As for American movies, the evidence at the festival suggests that we're heading into a rich season. For pure emotional impact, it was hard to top Ang Lee's groundbreaking "Brokeback Mountain," a love story, based on Annie Proulx's great short story, that left few dry eyes. The lovers are two Wyoming ranch hands played, with great imploded passion, by Jake Gyllenhaal and Heath Ledger. What a relief to see homegrown movies that aren't always in a rush. The same clear, steady gaze graces the smart biopic "Capote," which takes a mordant look at Truman Capote (Philip Seymour Hoffman) at the time he was writing "In Cold Blood." It's an etched-in-acid portrait of a writer whose talent was as ruthless as it was brilliant. There's another memorable novelist (played by Jeff Daniels) in Noah Baumbach's painfully funny, meticulously observed meditation on the dissolution of a marriage, "The Squid and the Whale."

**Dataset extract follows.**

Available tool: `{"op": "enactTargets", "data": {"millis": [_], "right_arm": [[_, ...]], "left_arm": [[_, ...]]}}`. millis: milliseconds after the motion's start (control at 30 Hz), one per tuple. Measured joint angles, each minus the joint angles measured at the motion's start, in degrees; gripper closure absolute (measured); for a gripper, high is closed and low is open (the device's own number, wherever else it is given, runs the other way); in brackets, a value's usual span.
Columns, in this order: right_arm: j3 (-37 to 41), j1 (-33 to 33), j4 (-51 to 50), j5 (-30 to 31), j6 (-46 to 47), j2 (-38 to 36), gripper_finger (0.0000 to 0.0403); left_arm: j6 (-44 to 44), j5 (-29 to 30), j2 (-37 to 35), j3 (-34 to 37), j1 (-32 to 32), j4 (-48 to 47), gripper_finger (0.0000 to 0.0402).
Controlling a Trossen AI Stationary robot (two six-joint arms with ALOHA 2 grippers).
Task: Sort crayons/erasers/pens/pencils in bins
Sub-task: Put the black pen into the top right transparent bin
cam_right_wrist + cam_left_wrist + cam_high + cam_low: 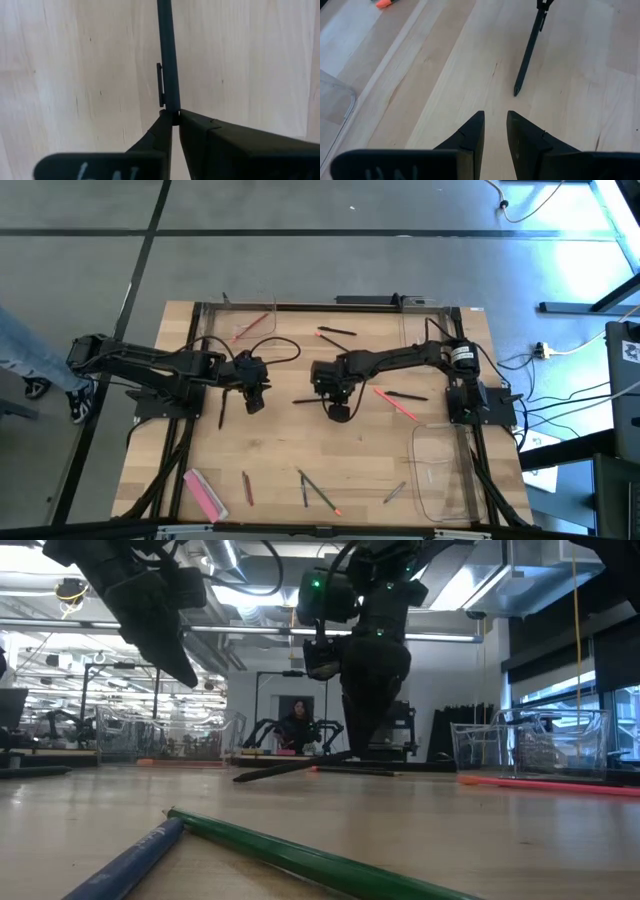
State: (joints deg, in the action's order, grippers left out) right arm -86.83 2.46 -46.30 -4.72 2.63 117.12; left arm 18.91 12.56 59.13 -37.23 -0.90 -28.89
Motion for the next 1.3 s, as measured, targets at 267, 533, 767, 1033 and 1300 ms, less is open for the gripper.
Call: {"op": "enactTargets", "data": {"millis": [267, 533, 767, 1033, 1300], "right_arm": [[-1.8, 0.0, 0.0, 0.0, 0.1, 0.0, 0.0373], [-6.2, 0.0, -3.3, 0.1, -0.2, 0.0, 0.0373], [-9.8, 1.6, -9.0, 0.1, 0.0, 0.0, 0.0373], [-14.8, 4.3, -16.6, 3.1, -0.1, 0.0, 0.0373], [-21.7, 5.6, -28.9, 10.9, -0.1, -1.1, 0.0373]], "left_arm": [[-3.0, 0.0, 0.0, 0.0, 0.0, 0.1, 0.0328], [-3.0, 0.0, 0.0, 0.0, 0.0, 0.1, 0.0328], [-3.0, 0.0, 0.0, 0.0, 0.0, 0.1, 0.0328], [-3.0, 0.0, 0.0, 0.0, 0.0, 0.1, 0.0328], [-2.8, 0.0, 0.0, 0.0, 0.0, 0.1, 0.0328]]}}
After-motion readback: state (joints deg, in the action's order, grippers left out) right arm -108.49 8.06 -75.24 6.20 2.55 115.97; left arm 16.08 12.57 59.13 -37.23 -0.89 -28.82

The festival was full of show-stopping turns: Judi Dench as an aristocratic widow sowing wild oats in "Mrs. Henderson Presents"; Claire Danes in the small but haunting "Shopgirl," which Steve Martin's adapted from his own novel, and Joaquin Phoenix and Reese Witherspoon, slipping effortlessly inside the skins of Johnny Cash and June Carter in the biopic "Walk the Line." The trajectory, from rags to riches to drugs and back, is numbingly familiar, but the chemistry is delicious.

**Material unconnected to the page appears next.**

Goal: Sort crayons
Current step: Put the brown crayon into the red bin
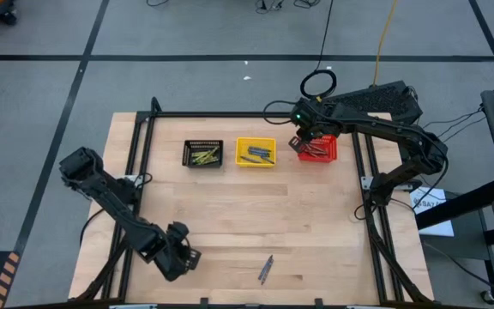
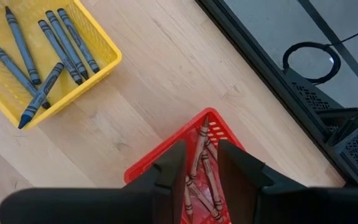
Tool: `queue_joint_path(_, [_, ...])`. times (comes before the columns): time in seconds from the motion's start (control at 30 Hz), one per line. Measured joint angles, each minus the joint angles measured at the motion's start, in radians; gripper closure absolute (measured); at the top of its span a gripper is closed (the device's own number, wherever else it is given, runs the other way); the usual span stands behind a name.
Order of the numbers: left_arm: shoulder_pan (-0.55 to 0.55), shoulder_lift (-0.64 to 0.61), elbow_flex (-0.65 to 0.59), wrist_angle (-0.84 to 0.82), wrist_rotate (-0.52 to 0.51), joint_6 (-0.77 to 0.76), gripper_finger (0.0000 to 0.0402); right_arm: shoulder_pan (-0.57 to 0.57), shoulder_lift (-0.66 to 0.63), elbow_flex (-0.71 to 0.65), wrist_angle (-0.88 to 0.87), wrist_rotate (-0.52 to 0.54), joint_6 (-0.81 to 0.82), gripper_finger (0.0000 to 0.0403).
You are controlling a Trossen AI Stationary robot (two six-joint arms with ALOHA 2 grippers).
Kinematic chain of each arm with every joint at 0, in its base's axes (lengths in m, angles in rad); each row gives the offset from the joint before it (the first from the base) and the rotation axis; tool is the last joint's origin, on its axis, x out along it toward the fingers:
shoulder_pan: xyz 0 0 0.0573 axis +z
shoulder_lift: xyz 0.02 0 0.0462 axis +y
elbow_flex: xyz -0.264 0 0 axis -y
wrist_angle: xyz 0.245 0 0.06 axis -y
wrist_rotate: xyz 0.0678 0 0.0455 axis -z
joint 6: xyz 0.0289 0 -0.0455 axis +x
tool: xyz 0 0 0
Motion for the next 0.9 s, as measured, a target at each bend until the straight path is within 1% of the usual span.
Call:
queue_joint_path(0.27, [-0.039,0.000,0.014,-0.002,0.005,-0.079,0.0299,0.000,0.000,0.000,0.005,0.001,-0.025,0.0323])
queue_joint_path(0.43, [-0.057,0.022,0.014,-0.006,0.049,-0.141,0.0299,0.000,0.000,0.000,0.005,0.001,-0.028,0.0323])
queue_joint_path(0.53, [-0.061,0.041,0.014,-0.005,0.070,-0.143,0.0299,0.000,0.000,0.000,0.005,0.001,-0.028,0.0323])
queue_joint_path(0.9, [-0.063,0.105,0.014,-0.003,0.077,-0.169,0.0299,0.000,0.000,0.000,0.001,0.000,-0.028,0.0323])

Toronto had its fair share of disappointments--none more baffling than "Elizabethtown," a tone-deaf, miscast and interminable romantic comedy from the usually beguiling Cameron Crowe. (Just before the lights went down at the press screening, we were informed it was a "work in progress.") At the gala public screening, where the stars were in attendance, Crowe's movie reportedly got a standing ovation. That's Toronto, too. When glam Hollywood meets the local audience, it's hard to say who's the more eager to please.